> **Task**: Every line of the material below should be repeated exactly.

Dataset excerpts below:

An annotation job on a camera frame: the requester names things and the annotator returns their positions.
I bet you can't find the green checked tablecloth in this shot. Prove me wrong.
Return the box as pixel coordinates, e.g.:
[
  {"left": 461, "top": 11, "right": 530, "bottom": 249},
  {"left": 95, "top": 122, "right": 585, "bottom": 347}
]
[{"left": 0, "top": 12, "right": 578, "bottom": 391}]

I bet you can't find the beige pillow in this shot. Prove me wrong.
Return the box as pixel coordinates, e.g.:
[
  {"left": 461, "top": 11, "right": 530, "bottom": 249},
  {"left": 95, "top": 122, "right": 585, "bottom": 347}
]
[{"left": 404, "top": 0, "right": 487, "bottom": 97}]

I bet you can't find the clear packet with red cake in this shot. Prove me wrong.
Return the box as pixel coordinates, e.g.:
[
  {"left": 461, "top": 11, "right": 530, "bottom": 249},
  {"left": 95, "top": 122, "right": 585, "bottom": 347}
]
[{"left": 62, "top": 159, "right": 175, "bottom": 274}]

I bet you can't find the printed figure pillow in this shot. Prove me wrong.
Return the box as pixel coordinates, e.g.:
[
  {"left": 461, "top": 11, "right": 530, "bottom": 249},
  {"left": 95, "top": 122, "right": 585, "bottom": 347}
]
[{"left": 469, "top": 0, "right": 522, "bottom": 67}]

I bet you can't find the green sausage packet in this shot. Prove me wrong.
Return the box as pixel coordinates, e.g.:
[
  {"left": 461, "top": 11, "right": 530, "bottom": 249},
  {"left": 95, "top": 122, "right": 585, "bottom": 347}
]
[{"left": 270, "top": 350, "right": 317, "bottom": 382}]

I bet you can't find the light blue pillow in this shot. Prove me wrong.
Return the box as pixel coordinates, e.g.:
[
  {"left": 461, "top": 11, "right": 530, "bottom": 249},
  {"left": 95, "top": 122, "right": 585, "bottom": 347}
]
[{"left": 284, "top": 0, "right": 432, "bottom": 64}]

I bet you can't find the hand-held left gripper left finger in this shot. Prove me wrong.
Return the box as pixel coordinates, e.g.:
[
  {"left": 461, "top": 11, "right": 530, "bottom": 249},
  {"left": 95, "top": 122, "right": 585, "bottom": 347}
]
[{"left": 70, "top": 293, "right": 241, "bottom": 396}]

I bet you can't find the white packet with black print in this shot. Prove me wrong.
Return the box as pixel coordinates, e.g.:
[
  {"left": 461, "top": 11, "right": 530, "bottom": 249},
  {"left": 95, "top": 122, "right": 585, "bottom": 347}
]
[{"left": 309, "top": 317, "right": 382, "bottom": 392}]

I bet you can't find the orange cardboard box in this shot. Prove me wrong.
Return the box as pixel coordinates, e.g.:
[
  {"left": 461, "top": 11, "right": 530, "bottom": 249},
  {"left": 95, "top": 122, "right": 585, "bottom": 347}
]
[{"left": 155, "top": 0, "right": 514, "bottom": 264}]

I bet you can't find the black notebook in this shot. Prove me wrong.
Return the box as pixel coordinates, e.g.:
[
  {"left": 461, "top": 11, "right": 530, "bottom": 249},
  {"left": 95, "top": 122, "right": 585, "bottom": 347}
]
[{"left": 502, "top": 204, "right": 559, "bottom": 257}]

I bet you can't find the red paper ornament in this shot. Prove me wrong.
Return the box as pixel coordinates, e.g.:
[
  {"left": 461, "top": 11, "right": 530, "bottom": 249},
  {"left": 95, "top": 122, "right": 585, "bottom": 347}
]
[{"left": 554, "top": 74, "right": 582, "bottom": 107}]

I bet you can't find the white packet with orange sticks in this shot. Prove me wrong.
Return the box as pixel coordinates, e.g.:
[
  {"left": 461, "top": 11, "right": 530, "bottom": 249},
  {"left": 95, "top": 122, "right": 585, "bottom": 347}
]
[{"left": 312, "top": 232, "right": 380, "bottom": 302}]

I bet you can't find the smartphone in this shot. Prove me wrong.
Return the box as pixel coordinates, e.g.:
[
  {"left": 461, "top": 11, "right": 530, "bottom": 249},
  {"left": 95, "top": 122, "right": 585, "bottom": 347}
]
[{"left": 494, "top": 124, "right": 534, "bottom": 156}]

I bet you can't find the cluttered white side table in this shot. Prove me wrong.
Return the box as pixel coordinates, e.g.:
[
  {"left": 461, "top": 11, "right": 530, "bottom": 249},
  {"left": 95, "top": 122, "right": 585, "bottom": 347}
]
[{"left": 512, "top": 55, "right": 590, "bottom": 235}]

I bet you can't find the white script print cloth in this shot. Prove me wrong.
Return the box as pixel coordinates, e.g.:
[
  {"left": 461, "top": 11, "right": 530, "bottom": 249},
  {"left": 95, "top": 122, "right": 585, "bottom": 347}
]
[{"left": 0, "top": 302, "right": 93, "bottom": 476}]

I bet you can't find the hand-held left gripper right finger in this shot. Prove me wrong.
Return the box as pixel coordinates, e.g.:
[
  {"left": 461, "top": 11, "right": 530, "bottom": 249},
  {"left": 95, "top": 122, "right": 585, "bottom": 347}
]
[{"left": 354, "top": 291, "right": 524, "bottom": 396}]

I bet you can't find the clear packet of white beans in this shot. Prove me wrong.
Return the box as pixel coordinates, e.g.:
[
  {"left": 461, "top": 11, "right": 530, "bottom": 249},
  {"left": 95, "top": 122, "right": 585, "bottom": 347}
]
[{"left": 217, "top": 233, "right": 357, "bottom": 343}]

End of Dataset excerpts.

> **Answer section**:
An annotation job on a camera frame: the requester names things and the annotator returns their positions.
I bet you can't find the green checked tablecloth in this shot. Prove me wrong.
Return the box as pixel coordinates, e.g.:
[
  {"left": 461, "top": 11, "right": 530, "bottom": 249},
  {"left": 95, "top": 122, "right": 585, "bottom": 347}
]
[{"left": 0, "top": 12, "right": 578, "bottom": 391}]

I bet you can't find the beige pillow in this shot. Prove me wrong.
Return the box as pixel coordinates, e.g.:
[
  {"left": 461, "top": 11, "right": 530, "bottom": 249},
  {"left": 95, "top": 122, "right": 585, "bottom": 347}
]
[{"left": 404, "top": 0, "right": 487, "bottom": 97}]

I bet you can't find the clear packet with red cake in this shot. Prove me wrong.
Return the box as pixel coordinates, e.g.:
[
  {"left": 461, "top": 11, "right": 530, "bottom": 249},
  {"left": 95, "top": 122, "right": 585, "bottom": 347}
]
[{"left": 62, "top": 159, "right": 175, "bottom": 274}]

I bet you can't find the printed figure pillow in this shot. Prove me wrong.
Return the box as pixel coordinates, e.g.:
[
  {"left": 461, "top": 11, "right": 530, "bottom": 249},
  {"left": 95, "top": 122, "right": 585, "bottom": 347}
]
[{"left": 469, "top": 0, "right": 522, "bottom": 67}]

I bet you can't find the green sausage packet in this shot. Prove me wrong.
Return the box as pixel coordinates, e.g.:
[
  {"left": 461, "top": 11, "right": 530, "bottom": 249},
  {"left": 95, "top": 122, "right": 585, "bottom": 347}
]
[{"left": 270, "top": 350, "right": 317, "bottom": 382}]

I bet you can't find the light blue pillow in this shot. Prove me wrong.
Return the box as pixel coordinates, e.g.:
[
  {"left": 461, "top": 11, "right": 530, "bottom": 249},
  {"left": 95, "top": 122, "right": 585, "bottom": 347}
]
[{"left": 284, "top": 0, "right": 432, "bottom": 64}]

I bet you can't find the hand-held left gripper left finger in this shot. Prove me wrong.
Return the box as pixel coordinates, e.g.:
[
  {"left": 461, "top": 11, "right": 530, "bottom": 249},
  {"left": 95, "top": 122, "right": 585, "bottom": 347}
]
[{"left": 70, "top": 293, "right": 241, "bottom": 396}]

I bet you can't find the white packet with black print in this shot. Prove me wrong.
Return the box as pixel coordinates, e.g.:
[
  {"left": 461, "top": 11, "right": 530, "bottom": 249},
  {"left": 95, "top": 122, "right": 585, "bottom": 347}
]
[{"left": 309, "top": 317, "right": 382, "bottom": 392}]

I bet you can't find the orange cardboard box in this shot. Prove me wrong.
Return the box as pixel coordinates, e.g.:
[
  {"left": 461, "top": 11, "right": 530, "bottom": 249},
  {"left": 95, "top": 122, "right": 585, "bottom": 347}
]
[{"left": 155, "top": 0, "right": 514, "bottom": 264}]

I bet you can't find the black notebook in this shot. Prove me wrong.
Return the box as pixel coordinates, e.g.:
[
  {"left": 461, "top": 11, "right": 530, "bottom": 249},
  {"left": 95, "top": 122, "right": 585, "bottom": 347}
]
[{"left": 502, "top": 204, "right": 559, "bottom": 257}]

I bet you can't find the red paper ornament in this shot. Prove me wrong.
Return the box as pixel coordinates, e.g.:
[
  {"left": 461, "top": 11, "right": 530, "bottom": 249},
  {"left": 95, "top": 122, "right": 585, "bottom": 347}
]
[{"left": 554, "top": 74, "right": 582, "bottom": 107}]

I bet you can't find the white packet with orange sticks in this shot. Prove me wrong.
Return the box as pixel coordinates, e.g.:
[
  {"left": 461, "top": 11, "right": 530, "bottom": 249},
  {"left": 95, "top": 122, "right": 585, "bottom": 347}
]
[{"left": 312, "top": 232, "right": 380, "bottom": 302}]

I bet you can't find the smartphone in this shot. Prove me wrong.
Return the box as pixel coordinates, e.g.:
[
  {"left": 461, "top": 11, "right": 530, "bottom": 249},
  {"left": 95, "top": 122, "right": 585, "bottom": 347}
]
[{"left": 494, "top": 124, "right": 534, "bottom": 156}]

I bet you can't find the cluttered white side table in this shot. Prove me wrong.
Return the box as pixel coordinates, e.g.:
[
  {"left": 461, "top": 11, "right": 530, "bottom": 249},
  {"left": 95, "top": 122, "right": 585, "bottom": 347}
]
[{"left": 512, "top": 55, "right": 590, "bottom": 235}]

I bet you can't find the white script print cloth in this shot. Prove me wrong.
Return the box as pixel coordinates, e.g.:
[
  {"left": 461, "top": 11, "right": 530, "bottom": 249},
  {"left": 95, "top": 122, "right": 585, "bottom": 347}
]
[{"left": 0, "top": 302, "right": 93, "bottom": 476}]

I bet you can't find the hand-held left gripper right finger in this shot. Prove me wrong.
Return the box as pixel coordinates, e.g.:
[
  {"left": 461, "top": 11, "right": 530, "bottom": 249},
  {"left": 95, "top": 122, "right": 585, "bottom": 347}
]
[{"left": 354, "top": 291, "right": 524, "bottom": 396}]

I bet you can't find the clear packet of white beans in this shot. Prove me wrong.
Return the box as pixel coordinates, e.g.:
[
  {"left": 461, "top": 11, "right": 530, "bottom": 249},
  {"left": 95, "top": 122, "right": 585, "bottom": 347}
]
[{"left": 217, "top": 233, "right": 357, "bottom": 343}]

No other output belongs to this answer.